Competition and foreign direct investment rules tightened around pricing and market conduct. The Competition and Markets Authority secured confirmation of its hydrocortisone excessive pricing decision, closure of its first abusive disparagement case against Vifor with commitments and a voluntary £23m payment, and signalled innovative remedies in an ongoing vet services market probe. Government pressure to address cost of living is shaping merger review pace and the CMA’s willingness to consider behavioural remedies. Proposed changes to the National Security and Investment regime would clarify exemptions for gene and cell therapy, reduce filings in synthetic biology and narrow the Artificial Intelligence mandatory filing sector to exclude users of “off the shelf” consumer Artificial Intelligence while still catching developers of Artificial Intelligence systems that may pose health and safety risks. At the same time, class action risk for pharma companies increased, with product liability group actions such as claims against J&J’s talc, growing mass litigation around weight loss drugs abroad and emerging cyber, environmental and human rights claims, plus competition class actions that delivered a landmark abuse of dominance finding in Kent v Apple and Supreme Court guidance on the Competition Appeal Tribunal’s gatekeeper role.
Corporate crime enforcement evolved through the Economic Crime and Corporate Transparency Act 2023, which brought the new strict liability “failure to prevent fraud” offence into force on 1 September 2025 and expanded the identification doctrine so that a senior manager’s mental state for listed economic crimes can be attributed to the organisation, with a further proposal in the Crime and Policing Bill to extend this to all offences.
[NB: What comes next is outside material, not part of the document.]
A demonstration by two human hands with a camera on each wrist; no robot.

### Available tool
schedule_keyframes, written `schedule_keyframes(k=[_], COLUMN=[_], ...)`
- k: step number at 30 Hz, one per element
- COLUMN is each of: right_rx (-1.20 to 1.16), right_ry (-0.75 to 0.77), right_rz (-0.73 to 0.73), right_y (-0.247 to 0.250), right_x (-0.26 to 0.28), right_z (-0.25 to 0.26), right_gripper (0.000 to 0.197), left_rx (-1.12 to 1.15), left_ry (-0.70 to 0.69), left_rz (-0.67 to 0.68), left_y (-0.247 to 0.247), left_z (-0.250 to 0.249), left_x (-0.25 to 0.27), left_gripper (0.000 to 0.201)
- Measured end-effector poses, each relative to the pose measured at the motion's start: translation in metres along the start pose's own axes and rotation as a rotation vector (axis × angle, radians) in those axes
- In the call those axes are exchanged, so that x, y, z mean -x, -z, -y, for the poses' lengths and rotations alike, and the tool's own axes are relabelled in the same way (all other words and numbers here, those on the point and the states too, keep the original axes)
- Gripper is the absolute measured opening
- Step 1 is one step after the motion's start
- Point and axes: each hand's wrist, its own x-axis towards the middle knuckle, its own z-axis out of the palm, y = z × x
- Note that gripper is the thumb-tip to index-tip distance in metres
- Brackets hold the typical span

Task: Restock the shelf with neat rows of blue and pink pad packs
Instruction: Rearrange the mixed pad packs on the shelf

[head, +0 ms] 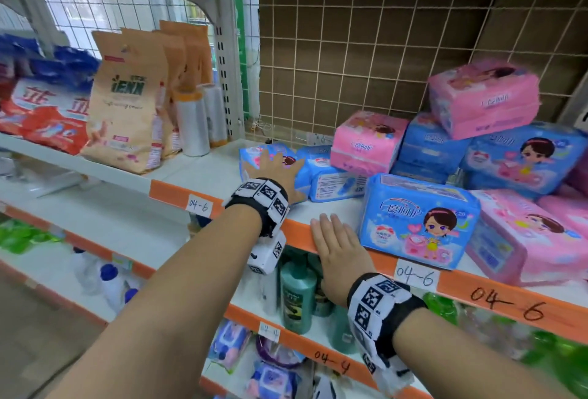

These developments, combined with a tougher Serious Fraud Office posture and updated prosecution guidance, require pharmaceutical companies to reassess fraud controls, data integrity in clinical and sales reporting, and self-reporting strategies. In the technology sphere, the UK continued a sector-led, pro-innovation approach to regulating Artificial Intelligence, relying on existing laws and high-level principles rather than a dedicated Artificial Intelligence statute, even as the government seeks to make the NHS the world’s most Artificial Intelligence enabled health system. The MHRA issued a Call for Evidence on Artificial Intelligence in healthcare to inform a National Commission’s recommendations for a new framework in 2026, while courts heard major Artificial Intelligence-related IP cases, including Getty v Stability AI and Emotional Perception Artificial Intelligence v Comptroller of Patents, the latter simplifying patentability tests for computer implemented inventions by aligning with EPO enlarged board of appeal jurisprudence and signalling that UK courts should generally follow enlarged board rulings across patent law.